De nobreza ao status persona non grata. Paulo Maluf recebia nos anos 90 um tratamento que banqueiros suíços apenas davam às maiores fortunas do mundo, com gerentes particulares de contas, encontros em locais de luxo e colocado numa seleta lista de clientes mais que preferenciais.

Décadas depois e diante de suspeitas que se acumulavam, seus principais agentes financeiros foram se afastando e até os bancos nos quais ele mantinha contas cobraram explicações sobre a origem do dinheiro. Agora a Suprema Corte da Suíça determinou a devolução ao Brasil de US$ 16,3 milhões (cerca de R$ 82 milhões).

Fontes em Genebra ainda lembram como Maluf era tratado pelos banqueiros da cidade com um padrão equivalente ao que concediam para príncipes árabes e monarcas. Maluf não ia às agências de banco. Eram os banqueiros quem viajavam até mansões no Sul da França para tratar de seus negócios.

O ex-prefeito era também classificado na lista dos clientes mais destacados do Citibank de Genebra e, entre julho de 1985 e janeiro de 1997, a fortuna de Maluf passou a ser administrada por um grupo seleto de funcionários que cuidava exclusivamente dos grandes clientes da instituição.

Mas as boas relações foram progressivamente se transformando em suspeitas e cobranças. A eclosão da suspeita de desvio de verbas públicas e a referência de Maluf na Interpol tornaram o ex-prefeito um elemento tóxico.

O primeiro sinal desse afastamento foi a cobrança que surgiu dos próprios bancos. Em 1997, a Suíça começaria a modificar sua lei bancária e a colocar certos limites para o sigilo nas contas. Bancos passaram a ser obrigados a saber a origem do dinheiro.
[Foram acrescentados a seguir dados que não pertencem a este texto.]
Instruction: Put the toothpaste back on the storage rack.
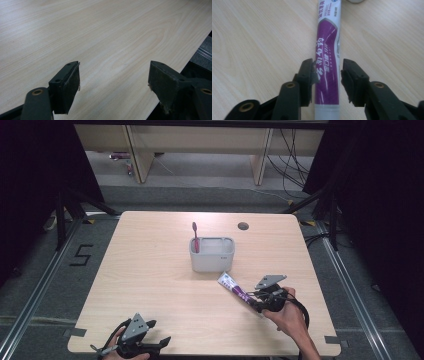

Em Genebra, o Citibank foi um dos primeiros que, já no final dos anos 90, levantaram dúvidas sobre a origem dos recursos. Sem uma resposta satisfatória por parte da família Maluf, o banco sugeriu que os ativos fossem transferidos para outras jurisdições. Segundo fontes dentro do Ministério Público Suíço, essa versão faz parte dos depoimentos prestados no caso.

Por um certo tempo, os advogados de Maluf em Genebra vinham do escritório Brunschwig Wittmer, o mesmo que havia defendido o ex-ditador nigeriano Sani Abacha, que também teve seus ativos bloqueados na Suíça. "Hoje, Maluf dificilmente encontraria um banco na Suíça disposto a abrir uma conta sua", alertou um ex-alto funcionário da poderosa Associação de Bancos Suíços, que pediu para não ter seu nome revelado.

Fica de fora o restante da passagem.